O assunto é mais um daqueles levantados de maneira hostil e antipática em ambiente acadêmico, que deveria ser justamente o contrário. A imagem das próprias instituições públicas de ensino é constantemente arranhada por abordagens feitas em pequenas bolhas, conversando para dentro, e sem compreender do que o mundo se trata de verdade. O agronegócio é responsável por alimentar famílias, por movimentar a economia, gerar emprego e renda. Do pequeno produtor ao mega proprietário de terras, o setor é responsável por praticamente um quarto da economia brasileira.
Diante de um debate tão acirrado quanto a soberania nacional, é importante lembrar também que produção de alimentos é questão essencial para o próprio fortalecimento de um país. E o Brasil tem a dádiva – graças ao agronegócio! – de ser uma nação praticamente autossuficiente na produção de alimentos. Obviamente, precisa evoluir em muitas frentes, a questão ambiental é a principal delas, mas é um setor forte e fundamental para a própria existência brasileira.

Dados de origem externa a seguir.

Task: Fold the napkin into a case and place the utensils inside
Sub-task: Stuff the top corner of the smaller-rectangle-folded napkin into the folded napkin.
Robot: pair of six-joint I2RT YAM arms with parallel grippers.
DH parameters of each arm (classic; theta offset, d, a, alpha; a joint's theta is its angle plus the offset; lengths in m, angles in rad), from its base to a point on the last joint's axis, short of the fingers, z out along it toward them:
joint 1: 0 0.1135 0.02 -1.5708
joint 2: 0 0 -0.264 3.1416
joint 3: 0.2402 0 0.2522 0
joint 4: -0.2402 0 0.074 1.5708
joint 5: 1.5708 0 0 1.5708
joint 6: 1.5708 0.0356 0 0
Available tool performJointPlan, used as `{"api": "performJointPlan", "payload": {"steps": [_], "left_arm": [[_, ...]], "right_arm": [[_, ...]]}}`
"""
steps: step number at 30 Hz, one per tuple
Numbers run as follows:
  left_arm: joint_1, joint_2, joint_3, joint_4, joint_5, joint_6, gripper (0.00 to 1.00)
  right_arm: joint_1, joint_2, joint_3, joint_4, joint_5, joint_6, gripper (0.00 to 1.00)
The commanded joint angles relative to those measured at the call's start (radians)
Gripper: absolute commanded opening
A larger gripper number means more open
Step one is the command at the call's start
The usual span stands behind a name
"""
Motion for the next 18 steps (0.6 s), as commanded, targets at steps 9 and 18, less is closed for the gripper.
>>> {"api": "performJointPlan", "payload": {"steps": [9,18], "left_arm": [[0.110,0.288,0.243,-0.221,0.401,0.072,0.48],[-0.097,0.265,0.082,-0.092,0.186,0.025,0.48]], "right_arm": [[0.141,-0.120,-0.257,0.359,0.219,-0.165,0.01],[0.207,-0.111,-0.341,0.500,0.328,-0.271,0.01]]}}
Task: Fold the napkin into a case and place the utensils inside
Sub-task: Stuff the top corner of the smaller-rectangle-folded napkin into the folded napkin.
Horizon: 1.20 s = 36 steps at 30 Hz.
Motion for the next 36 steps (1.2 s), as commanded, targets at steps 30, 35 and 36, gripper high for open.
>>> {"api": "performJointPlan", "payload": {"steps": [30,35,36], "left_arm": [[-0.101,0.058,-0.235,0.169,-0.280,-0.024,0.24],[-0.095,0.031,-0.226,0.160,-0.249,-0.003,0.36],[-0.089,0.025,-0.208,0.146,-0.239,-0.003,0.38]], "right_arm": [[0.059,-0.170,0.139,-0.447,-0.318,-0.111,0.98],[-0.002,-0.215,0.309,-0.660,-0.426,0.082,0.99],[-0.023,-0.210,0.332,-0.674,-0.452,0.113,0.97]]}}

Mais uma vez, a abordagem irresponsável de um tema tão grave dentro de ambiente acadêmico, que deveria ser de discussões, construção e aprofundamento de pautas realmente necessárias à comunidade, causa cisão. Gera afastamento, ranço e até questionamentos sobre a aplicação de recursos públicos na universidade. Ou seja, presta um desserviço para o próprio ambiente acadêmico, em geral, tão importante em diversas frentes para a comunidade da Zona Sul, mas tão desconexo em tantas outras situações. À instituição, cabe essa reflexão. A nota oficial, cheia de voltas e nenhuma afirmação, diz nada com coisa nenhuma. Segue a dúvida: UFPel concorda com isso e vê o agro como algo a ser combatido?